Schuyler, Philippa Duke
Schuyler, Philippa Duke
Schuyler, Philippa Duke, black American pianist and composer; b. N.Y., Aug. 2, 1931; d. in a helicopter crash in Da Nang Bay, Vietnam, May 9, 1967. By the age of 12, she had written the whimsical Cockroach Ballet for Piano and had become the youngest member of ASCAP; at the age of 14, she appeared as piano soloist with the N.Y. Phil, at Lewisohn Stadium in a program that included the scherzo from her “fairy-tale symphony,” Rumpelstiltskin (July 13, 1946); made her Town Hall debut in N.Y. on May 12, 1953. She traveled to Africa, Europe, South America, and Asia under the auspices of the State Dept., playing command performances for such leaders as Emperor Haile Selassie of Ethiopia and the Queen of Malaya.

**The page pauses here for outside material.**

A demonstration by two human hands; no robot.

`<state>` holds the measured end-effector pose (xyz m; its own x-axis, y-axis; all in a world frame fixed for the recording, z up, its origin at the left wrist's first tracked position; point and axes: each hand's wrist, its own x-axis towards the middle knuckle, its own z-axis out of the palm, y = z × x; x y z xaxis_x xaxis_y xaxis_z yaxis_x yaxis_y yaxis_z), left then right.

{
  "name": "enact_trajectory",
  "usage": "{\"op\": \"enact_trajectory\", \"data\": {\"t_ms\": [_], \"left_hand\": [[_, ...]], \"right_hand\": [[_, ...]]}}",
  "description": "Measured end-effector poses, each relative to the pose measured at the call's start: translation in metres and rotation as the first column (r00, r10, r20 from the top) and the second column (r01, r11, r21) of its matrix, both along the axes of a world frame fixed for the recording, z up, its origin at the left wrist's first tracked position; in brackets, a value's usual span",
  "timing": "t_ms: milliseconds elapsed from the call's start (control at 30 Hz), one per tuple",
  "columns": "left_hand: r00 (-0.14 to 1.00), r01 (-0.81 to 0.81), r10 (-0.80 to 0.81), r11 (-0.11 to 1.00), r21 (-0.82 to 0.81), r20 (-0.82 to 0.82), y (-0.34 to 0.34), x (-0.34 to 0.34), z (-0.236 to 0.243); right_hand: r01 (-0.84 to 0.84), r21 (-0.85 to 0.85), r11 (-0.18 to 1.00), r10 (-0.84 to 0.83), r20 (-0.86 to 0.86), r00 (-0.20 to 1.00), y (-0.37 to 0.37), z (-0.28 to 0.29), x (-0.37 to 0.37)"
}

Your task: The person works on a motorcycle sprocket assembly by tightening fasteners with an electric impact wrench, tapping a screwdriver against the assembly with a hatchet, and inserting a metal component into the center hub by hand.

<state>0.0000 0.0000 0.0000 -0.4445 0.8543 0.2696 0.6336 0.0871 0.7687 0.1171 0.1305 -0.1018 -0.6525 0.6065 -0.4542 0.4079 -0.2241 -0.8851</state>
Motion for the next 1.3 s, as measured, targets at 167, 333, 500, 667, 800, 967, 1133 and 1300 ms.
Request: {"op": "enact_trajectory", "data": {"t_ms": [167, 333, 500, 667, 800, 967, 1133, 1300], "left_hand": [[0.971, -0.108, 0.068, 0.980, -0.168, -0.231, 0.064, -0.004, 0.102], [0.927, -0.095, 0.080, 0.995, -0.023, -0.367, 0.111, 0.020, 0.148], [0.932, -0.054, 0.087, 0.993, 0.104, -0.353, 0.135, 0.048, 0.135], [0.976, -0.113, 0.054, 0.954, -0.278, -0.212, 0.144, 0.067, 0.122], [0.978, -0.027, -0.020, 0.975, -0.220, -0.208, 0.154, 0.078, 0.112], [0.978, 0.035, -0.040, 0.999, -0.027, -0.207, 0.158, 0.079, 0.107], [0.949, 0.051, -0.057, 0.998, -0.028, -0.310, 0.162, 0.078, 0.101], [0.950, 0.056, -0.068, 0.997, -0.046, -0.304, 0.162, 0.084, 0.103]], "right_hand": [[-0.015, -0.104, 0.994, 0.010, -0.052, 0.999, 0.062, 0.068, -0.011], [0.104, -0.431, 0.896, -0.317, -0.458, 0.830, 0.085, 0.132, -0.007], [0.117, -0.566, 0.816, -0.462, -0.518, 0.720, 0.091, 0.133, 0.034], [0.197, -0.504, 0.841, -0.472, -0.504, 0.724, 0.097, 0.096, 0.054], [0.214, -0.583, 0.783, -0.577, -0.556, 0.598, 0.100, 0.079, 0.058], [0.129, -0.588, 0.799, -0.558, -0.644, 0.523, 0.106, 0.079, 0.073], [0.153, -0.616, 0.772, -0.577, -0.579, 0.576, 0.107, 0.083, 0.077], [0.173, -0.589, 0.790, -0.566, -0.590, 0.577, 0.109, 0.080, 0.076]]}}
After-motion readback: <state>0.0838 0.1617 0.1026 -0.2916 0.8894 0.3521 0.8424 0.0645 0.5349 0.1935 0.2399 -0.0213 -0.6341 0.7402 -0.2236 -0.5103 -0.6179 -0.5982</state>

A product of miscegenation (her mother was from a wealthy white Tex. family; her father, George Schuyler, was the black novelist and newspaper ed.), she was a founder of the Amerasian Foundation to aid children fathered by American soldiers in Vietnam. Most of her more than 60 compositions were for solo piano, many with humorous titles, some inspired by her travels; few were publ. Her last completed composition, Nile Fantasia for Piano and Orch., was performed posthumously (N.Y, Sept. 24, 1967). She wrote 5 books about her life and travels: Adventures in Black and White (N.Y, 1960), Who Killed the Congo (N.Y, 1963), Jungle Saints: Africa’s Heroic Catholic Missionaries (Rome, 1962), Kingdom of Dreams (with her mother, Josephine Schuyler; N.Y, 1966), and Good Men Die (N.Y, 1969). Her funeral at St. Patrick’s Cathedral in N.Y. received extensive press coverage. In recognition of her musical and literary precocity, Mayor Fiorello La-Guardia declared June 19, 1940, Philippa Schuyler Day at the N.Y. World’s Fair.
J. Schuyler, Philippa the Beautiful American: The Travelled History of a Troubadour (N.Y., 1969).